Continuous news feeds in near real-time
Use case: Low Latency Crawls
The Client: A media house with editorial strength
The Challenge: The client was a media company targeting a vast set of audience who like to read about everyday things ranging from politics, sports, celebrities, and the like. They were seeking a data acquisition engine that could not just collect all the relevant data they asked it to, but also did that within seconds of a news being published on one of their target sources on the web. An extremely powerful web crawler was the goal but building it required high-level expertise and meant some shift in focus from editorial.
The Solution: Keywords and the list of target sources provided by the client were fed into PromptCloud’s low-latency component. The pipeline was set up and extracted data was indexed along with a markup indicating the category it belonged to.

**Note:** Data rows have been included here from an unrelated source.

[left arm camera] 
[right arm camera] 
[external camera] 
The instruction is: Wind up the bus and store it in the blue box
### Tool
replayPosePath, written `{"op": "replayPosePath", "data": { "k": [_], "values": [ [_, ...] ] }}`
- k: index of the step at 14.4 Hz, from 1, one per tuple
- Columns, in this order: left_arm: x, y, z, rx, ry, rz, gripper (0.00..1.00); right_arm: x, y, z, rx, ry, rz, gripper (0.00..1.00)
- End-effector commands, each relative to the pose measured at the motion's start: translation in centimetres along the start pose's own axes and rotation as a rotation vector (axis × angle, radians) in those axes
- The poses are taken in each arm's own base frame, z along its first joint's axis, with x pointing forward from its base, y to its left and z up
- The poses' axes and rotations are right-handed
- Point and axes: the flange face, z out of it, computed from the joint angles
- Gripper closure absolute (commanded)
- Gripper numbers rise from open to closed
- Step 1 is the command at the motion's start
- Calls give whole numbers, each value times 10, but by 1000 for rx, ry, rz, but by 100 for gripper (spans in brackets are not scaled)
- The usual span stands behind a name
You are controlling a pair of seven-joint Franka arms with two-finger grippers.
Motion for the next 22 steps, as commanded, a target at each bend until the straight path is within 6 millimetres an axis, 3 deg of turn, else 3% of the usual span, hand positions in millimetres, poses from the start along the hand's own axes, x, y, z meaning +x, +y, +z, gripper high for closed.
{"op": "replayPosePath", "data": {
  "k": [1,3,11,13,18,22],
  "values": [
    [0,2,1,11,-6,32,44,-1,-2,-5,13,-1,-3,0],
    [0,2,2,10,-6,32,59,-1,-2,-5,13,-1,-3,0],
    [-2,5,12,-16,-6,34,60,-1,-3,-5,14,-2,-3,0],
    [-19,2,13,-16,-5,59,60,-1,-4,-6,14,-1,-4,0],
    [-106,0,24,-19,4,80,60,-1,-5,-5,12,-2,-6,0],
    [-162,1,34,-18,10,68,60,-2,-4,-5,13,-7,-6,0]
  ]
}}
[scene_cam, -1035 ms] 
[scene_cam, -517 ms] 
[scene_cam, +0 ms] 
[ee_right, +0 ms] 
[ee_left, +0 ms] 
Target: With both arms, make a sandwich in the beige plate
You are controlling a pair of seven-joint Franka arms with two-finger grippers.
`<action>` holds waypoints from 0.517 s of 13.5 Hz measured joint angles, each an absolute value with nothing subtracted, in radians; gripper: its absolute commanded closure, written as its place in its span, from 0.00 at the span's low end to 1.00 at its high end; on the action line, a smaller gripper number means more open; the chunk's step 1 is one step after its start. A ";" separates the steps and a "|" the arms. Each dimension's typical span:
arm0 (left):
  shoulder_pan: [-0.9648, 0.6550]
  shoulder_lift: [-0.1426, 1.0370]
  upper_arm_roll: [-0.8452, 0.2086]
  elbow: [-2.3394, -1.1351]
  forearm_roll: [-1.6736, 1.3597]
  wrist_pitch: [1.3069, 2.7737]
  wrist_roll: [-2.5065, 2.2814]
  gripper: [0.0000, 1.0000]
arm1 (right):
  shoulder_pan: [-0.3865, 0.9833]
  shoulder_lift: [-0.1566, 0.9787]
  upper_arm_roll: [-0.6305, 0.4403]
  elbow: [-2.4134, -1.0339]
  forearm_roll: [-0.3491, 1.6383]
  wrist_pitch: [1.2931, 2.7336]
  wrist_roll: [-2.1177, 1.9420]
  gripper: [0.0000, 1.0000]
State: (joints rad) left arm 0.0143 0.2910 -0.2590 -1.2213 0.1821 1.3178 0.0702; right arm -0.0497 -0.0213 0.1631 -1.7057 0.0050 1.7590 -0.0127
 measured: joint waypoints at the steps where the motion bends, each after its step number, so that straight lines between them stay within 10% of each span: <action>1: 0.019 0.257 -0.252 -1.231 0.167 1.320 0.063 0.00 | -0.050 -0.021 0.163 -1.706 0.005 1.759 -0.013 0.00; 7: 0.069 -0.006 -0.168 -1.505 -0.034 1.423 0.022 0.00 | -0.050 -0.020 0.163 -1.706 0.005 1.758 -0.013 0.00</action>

Only the data API layer was exposed to the client using which they downloaded data every time it appeared on it, and used that to build content for their own portal.
- Complete data coverage and single point of lookout
- Automatic feeds arriving every time an article was published
- Zero data processing efforts at client’s end
- Zero manpower required at client’s end
Celebrity gossips from around the web
Use case: Hosted Indexing
The Client: An entertainment publisher focused on Hollywood celebrities with sites across countries
The Challenge: The client was into curating content from the web about celebrity likes, dislikes or what they otherwise do via their interviews, articles, blogs or Tweets. Since the content they were interested in publishing only had to revolve around few things and not all, they had a predefined list of around 500 keywords based on which their editors manually searched the web. This process was not scalable for obvious reasons and automation was required.
The Solution: PromptCloud used its core technology to crawl multiple sources at the same time and extract all meaningful information that matched the pre-defined set of keywords. This process ran everyday to curate all the content and got indexed using PromptCloud’s hosted indexing solution. Indexed data was then uploaded on an interface that the client’s editors could look at, and get the list of all URL’s valid for a particular celebrity. This story was then used to create content on the client’s website that catered to a huge audience interested in celebrity gossips.
- Editors’ efforts channelized towards creating content from provided data versus researching content
- 100% coverage and data uploaded at desired frequencies
- Dynamic list of celebrities, keywords and web sources
- 50% reduction in costs at client’s end